_What is required_
Exact copy, no pictures: output each line below as it stands.

-- Opening Marker --

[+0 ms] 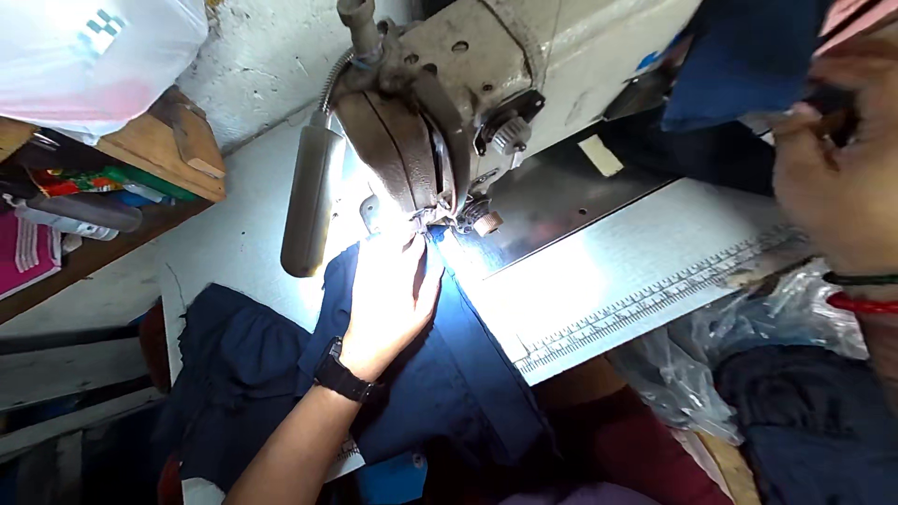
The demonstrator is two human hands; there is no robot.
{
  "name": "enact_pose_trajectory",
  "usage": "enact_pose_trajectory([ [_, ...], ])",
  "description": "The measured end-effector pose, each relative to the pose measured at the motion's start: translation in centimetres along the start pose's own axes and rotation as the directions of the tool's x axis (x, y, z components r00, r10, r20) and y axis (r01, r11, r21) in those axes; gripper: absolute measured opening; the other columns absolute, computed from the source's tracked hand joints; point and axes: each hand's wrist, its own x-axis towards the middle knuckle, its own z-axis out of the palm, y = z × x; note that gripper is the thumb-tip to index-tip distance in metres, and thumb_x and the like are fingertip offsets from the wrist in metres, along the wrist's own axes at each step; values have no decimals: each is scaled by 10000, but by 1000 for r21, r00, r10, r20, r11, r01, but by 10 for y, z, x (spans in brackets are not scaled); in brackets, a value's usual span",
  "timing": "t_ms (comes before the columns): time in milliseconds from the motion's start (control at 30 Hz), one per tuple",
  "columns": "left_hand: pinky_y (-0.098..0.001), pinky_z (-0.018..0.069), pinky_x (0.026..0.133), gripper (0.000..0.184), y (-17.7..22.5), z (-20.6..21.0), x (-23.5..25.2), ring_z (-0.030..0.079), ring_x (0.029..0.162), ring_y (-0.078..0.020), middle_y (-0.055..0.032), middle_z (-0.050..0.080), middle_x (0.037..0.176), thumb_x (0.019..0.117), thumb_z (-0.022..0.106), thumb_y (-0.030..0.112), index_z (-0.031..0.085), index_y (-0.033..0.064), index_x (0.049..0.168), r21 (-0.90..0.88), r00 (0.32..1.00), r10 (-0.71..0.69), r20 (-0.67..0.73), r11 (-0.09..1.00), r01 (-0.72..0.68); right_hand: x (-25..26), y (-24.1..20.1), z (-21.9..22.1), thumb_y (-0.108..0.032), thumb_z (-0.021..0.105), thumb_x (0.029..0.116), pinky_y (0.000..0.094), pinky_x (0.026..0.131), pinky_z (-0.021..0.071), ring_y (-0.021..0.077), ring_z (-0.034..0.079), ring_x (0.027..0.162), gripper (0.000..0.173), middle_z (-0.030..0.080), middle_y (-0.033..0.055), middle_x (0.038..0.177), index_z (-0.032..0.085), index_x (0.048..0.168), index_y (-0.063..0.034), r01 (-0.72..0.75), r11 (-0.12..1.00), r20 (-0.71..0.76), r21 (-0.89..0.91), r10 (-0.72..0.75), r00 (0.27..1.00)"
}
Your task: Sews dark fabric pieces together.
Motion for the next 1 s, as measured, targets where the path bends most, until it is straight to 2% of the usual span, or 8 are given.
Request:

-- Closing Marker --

_Response_
[+0 ms] 
The demonstrator is two human hands; there is no robot.
{
  "name": "enact_pose_trajectory",
  "usage": "enact_pose_trajectory([ [_, ...], ])",
  "description": "The measured end-effector pose, each relative to the pose measured at the motion's start: translation in centimetres along the start pose's own axes and rotation as the directions of the tool's x axis (x, y, z components r00, r10, r20) and y axis (r01, r11, r21) in those axes; gripper: absolute measured opening; the other columns absolute, computed from the source's tracked hand joints; point and axes: each hand's wrist, its own x-axis towards the middle knuckle, its own z-axis out of the palm, y = z × x; note that gripper is the thumb-tip to index-tip distance in metres, and thumb_x and the like are fingertip offsets from the wrist in metres, along the wrist's own axes at each step; values have no decimals: each is scaled by 10000, but by 1000 for r21, r00, r10, r20, r11, r01, but by 10 for y, z, x (spans in brackets are not scaled); in brackets, a value's usual span",
  "timing": "t_ms (comes before the columns): time in milliseconds from the motion's start (control at 30 Hz), one per tuple",
  "columns": "left_hand: pinky_y (-0.098..0.001), pinky_z (-0.018..0.069), pinky_x (0.026..0.133), gripper (0.000..0.184), y (-17.7..22.5), z (-20.6..21.0), x (-23.5..25.2), ring_z (-0.030..0.079), ring_x (0.029..0.162), ring_y (-0.078..0.020), middle_y (-0.055..0.032), middle_z (-0.050..0.080), middle_x (0.037..0.176), thumb_x (0.019..0.117), thumb_z (-0.022..0.106), thumb_y (-0.030..0.112), index_z (-0.031..0.085), index_y (-0.033..0.064), index_x (0.049..0.168), r21 (-0.90..0.88), r00 (0.32..1.00), r10 (-0.71..0.69), r20 (-0.67..0.73), r11 (-0.09..1.00), r01 (-0.72..0.68); right_hand: x (-25..26), y (-24.1..20.1), z (-21.9..22.1), thumb_y (-0.108..0.032), thumb_z (-0.021..0.105), thumb_x (0.029..0.116), pinky_y (0.000..0.094), pinky_x (0.026..0.131), pinky_z (-0.021..0.071), ring_y (-0.021..0.077), ring_z (-0.034..0.079), ring_x (0.027..0.162), gripper (0.000..0.173), middle_z (-0.030..0.080), middle_y (-0.033..0.055), middle_x (0.038..0.177), index_z (-0.032..0.085), index_x (0.048..0.168), index_y (-0.063..0.034), r01 (-0.72..0.75), r11 (-0.12..1.00), r20 (-0.71..0.76), r21 (-0.89..0.91), r10 (-0.72..0.75), r00 (0.27..1.00)"
}
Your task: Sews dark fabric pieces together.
Motion for the next 1 s, as measured, targets where the path bends most, until it is straight to 2% of the usual span, or 8 are given.
Request:

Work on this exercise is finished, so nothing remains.